### AIM OF THE EXERCISE
The answer must be the full listing, written out exactly.

┄┄┄┄┄┄┄┄┄┄

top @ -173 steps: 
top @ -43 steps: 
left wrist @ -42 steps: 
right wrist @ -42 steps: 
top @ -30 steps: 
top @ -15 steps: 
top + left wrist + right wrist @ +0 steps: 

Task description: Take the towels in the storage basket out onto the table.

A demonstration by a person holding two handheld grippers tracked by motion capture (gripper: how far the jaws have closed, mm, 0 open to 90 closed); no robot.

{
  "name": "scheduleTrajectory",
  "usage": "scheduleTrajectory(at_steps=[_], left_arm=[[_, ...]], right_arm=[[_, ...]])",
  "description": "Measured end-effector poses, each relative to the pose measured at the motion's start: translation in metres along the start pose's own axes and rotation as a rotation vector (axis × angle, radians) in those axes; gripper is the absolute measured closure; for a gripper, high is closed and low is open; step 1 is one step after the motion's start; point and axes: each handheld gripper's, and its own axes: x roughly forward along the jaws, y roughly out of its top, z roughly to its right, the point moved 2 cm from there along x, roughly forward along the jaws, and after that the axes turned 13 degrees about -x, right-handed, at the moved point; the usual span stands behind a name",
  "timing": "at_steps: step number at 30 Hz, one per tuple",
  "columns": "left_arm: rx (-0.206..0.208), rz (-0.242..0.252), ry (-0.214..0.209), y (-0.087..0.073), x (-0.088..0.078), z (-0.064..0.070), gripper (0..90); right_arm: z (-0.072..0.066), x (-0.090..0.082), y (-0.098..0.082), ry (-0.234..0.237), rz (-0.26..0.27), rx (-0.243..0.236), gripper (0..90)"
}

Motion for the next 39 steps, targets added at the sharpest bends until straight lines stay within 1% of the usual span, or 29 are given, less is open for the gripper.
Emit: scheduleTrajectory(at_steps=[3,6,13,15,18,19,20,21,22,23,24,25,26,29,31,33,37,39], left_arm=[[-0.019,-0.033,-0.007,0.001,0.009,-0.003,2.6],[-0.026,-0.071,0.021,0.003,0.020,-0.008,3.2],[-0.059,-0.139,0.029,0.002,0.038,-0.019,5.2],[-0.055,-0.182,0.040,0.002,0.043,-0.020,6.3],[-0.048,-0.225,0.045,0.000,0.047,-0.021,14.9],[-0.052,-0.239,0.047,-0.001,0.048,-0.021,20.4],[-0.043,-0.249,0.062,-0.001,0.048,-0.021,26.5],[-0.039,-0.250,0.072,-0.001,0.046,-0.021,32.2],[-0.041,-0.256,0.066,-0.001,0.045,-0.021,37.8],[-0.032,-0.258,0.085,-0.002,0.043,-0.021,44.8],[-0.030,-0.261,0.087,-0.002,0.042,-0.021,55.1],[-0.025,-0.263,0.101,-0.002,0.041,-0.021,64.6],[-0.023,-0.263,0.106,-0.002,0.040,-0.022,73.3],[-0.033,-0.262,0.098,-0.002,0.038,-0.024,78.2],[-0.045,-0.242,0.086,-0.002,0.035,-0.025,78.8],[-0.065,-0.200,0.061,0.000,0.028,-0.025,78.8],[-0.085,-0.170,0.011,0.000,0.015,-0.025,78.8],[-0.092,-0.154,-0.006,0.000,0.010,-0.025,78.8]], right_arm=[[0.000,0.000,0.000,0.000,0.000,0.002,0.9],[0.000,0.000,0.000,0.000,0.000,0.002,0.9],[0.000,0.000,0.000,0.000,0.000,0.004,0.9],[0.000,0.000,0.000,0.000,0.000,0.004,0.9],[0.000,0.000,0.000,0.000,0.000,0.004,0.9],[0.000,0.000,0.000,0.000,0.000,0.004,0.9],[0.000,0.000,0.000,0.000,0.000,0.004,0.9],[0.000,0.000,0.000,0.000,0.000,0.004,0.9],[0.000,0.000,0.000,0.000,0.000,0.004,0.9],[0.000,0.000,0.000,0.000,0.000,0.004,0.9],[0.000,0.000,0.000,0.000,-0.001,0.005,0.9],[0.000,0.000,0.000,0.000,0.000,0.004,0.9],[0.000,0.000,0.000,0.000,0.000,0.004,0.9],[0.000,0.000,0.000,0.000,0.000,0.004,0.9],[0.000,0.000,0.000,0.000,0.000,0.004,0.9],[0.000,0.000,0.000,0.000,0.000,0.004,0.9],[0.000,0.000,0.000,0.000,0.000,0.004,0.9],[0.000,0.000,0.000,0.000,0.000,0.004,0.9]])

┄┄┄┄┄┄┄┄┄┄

### EXERCISE SOLUTION
top @ -173 steps: 
top @ -43 steps: 
left wrist @ -42 steps: 
right wrist @ -42 steps: 
top @ -30 steps: 
top @ -15 steps: 
top + left wrist + right wrist @ +0 steps: 

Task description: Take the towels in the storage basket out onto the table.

A demonstration by a person holding two handheld grippers tracked by motion capture (gripper: how far the jaws have closed, mm, 0 open to 90 closed); no robot.

{
  "name": "scheduleTrajectory",
  "usage": "scheduleTrajectory(at_steps=[_], left_arm=[[_, ...]], right_arm=[[_, ...]])",
  "description": "Measured end-effector poses, each relative to the pose measured at the motion's start: translation in metres along the start pose's own axes and rotation as a rotation vector (axis × angle, radians) in those axes; gripper is the absolute measured closure; for a gripper, high is closed and low is open; step 1 is one step after the motion's start; point and axes: each handheld gripper's, and its own axes: x roughly forward along the jaws, y roughly out of its top, z roughly to its right, the point moved 2 cm from there along x, roughly forward along the jaws, and after that the axes turned 13 degrees about -x, right-handed, at the moved point; the usual span stands behind a name",
  "timing": "at_steps: step number at 30 Hz, one per tuple",
  "columns": "left_arm: rx (-0.206..0.208), rz (-0.242..0.252), ry (-0.214..0.209), y (-0.087..0.073), x (-0.088..0.078), z (-0.064..0.070), gripper (0..90); right_arm: z (-0.072..0.066), x (-0.090..0.082), y (-0.098..0.082), ry (-0.234..0.237), rz (-0.26..0.27), rx (-0.243..0.236), gripper (0..90)"
}

Motion for the next 39 steps, targets added at the sharpest bends until straight lines stay within 1% of the usual span, or 29 are given, less is open for the gripper.
Emit: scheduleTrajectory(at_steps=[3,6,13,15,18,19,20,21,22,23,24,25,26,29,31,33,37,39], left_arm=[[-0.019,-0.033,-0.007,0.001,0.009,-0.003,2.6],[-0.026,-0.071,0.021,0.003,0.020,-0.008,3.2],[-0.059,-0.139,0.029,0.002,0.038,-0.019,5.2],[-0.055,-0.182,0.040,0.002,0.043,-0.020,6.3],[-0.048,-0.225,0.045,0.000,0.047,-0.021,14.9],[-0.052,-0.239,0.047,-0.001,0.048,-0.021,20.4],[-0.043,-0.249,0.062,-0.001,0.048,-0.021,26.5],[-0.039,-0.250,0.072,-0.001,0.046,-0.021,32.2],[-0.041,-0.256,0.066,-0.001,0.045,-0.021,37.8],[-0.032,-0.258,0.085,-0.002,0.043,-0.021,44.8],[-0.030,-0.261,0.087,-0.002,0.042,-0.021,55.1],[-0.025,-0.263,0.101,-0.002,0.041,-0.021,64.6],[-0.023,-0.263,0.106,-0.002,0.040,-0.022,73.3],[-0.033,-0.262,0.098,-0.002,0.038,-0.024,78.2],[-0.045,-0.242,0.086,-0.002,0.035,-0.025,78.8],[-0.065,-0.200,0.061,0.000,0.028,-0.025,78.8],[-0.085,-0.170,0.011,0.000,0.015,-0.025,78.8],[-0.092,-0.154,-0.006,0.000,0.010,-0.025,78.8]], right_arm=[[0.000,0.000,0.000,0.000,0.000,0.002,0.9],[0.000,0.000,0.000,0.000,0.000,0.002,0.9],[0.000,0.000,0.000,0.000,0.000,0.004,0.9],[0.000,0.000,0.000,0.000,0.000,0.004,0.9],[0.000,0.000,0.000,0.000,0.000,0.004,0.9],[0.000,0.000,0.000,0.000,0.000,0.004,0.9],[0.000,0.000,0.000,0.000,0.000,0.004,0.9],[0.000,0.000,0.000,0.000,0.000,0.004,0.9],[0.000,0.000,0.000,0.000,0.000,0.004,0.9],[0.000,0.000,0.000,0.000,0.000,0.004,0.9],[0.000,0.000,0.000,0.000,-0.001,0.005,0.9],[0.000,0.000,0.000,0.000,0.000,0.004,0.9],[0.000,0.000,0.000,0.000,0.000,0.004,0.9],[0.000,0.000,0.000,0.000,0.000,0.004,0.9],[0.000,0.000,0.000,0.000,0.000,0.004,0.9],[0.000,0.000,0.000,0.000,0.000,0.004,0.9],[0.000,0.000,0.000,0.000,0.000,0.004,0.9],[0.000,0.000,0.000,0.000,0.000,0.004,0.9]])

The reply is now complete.